# Work instructions
From the line that contains "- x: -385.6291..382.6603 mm" down to the final line below, please repeat each line exactly and nothing more, with no pictures.

# The data
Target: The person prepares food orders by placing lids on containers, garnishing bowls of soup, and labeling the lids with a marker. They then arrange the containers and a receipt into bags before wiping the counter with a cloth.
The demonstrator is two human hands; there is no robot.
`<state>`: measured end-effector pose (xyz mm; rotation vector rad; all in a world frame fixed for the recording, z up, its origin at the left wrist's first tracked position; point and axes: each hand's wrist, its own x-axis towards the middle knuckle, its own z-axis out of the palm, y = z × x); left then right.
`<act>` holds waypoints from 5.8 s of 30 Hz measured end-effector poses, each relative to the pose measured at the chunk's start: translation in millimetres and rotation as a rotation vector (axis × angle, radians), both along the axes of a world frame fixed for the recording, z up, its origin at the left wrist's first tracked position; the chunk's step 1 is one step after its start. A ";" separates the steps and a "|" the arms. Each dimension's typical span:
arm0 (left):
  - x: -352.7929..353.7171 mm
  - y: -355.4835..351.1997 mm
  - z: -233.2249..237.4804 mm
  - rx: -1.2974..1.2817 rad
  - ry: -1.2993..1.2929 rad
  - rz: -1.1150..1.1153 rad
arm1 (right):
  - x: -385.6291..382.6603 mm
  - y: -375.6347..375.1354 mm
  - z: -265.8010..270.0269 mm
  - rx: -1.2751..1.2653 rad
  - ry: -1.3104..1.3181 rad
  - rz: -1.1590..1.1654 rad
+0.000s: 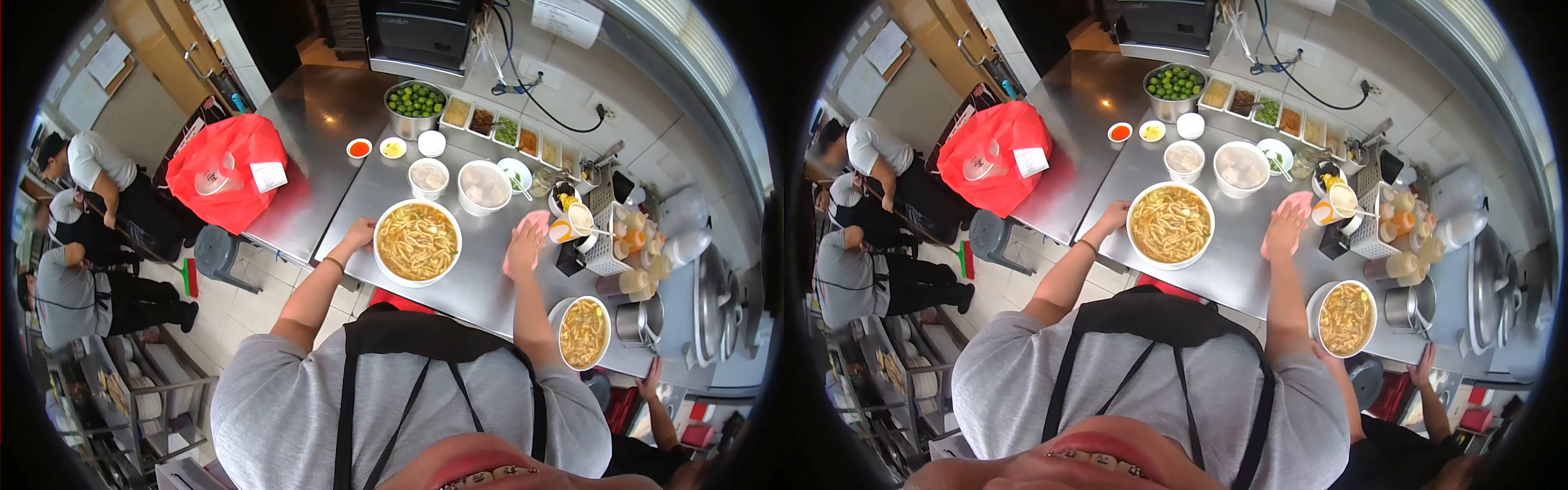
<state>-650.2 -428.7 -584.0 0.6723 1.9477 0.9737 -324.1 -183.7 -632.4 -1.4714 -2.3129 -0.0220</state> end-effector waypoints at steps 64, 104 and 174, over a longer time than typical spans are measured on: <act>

# Task answer
  - x: -385.6291..382.6603 mm
  - y: -375.6347..375.1354 mm
  - z: -265.8010..270.0269 mm
  - rx: -1.2751..1.2653 rad
  - ry: -1.3104..1.3181 rad
  - rz: -1.1590..1.1654 rad
+0.000s: 
<state>-650.2 -428.7 -584.0 0.6723 1.9477 0.9737 -324.1 -183.7 -632.4 -1.4714 -2.3129 -0.0220</state> end-effector waypoints at steps 64, 104 and 174, over a longer time than typical spans are measured on: <act>

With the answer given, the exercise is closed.